- _TASK PROMPT_: Find every line below that contains the word "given" and copy it out.

§ §

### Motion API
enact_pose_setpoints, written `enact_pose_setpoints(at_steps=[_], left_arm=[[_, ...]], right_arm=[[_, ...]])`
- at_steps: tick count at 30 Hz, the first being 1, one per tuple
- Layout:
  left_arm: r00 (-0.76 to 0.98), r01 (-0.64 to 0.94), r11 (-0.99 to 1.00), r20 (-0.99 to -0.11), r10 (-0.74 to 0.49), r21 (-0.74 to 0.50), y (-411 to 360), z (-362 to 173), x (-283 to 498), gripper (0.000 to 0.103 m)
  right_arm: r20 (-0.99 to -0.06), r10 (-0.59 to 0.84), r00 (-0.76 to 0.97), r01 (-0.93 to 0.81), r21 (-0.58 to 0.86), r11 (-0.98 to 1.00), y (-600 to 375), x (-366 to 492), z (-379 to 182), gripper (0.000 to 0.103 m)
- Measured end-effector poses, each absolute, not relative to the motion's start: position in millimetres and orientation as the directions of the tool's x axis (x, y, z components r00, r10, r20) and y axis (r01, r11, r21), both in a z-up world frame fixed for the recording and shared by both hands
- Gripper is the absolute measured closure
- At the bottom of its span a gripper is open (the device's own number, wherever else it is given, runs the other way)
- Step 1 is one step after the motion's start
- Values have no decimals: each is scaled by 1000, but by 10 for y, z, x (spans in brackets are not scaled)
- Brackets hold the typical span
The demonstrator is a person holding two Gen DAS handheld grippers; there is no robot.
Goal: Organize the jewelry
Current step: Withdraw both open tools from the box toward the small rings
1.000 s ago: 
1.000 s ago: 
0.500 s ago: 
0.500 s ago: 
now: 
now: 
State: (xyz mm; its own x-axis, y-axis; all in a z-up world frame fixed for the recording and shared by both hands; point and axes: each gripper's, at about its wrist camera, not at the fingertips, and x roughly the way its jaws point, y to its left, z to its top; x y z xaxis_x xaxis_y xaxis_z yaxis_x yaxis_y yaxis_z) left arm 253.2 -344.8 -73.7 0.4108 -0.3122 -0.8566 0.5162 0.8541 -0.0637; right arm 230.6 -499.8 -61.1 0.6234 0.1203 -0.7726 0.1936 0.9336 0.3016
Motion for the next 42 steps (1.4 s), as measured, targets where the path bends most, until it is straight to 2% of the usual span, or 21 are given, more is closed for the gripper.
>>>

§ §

- _EXPECTED ANSWER_:
- At the bottom of its span a gripper is open (the device's own number, wherever else it is given, runs the other way)
Motion for the next 42 steps (1.4 s), as measured, targets where the path bends most, until it is straight to 2% of the usual span, or 21 are given, more is closed for the gripper.

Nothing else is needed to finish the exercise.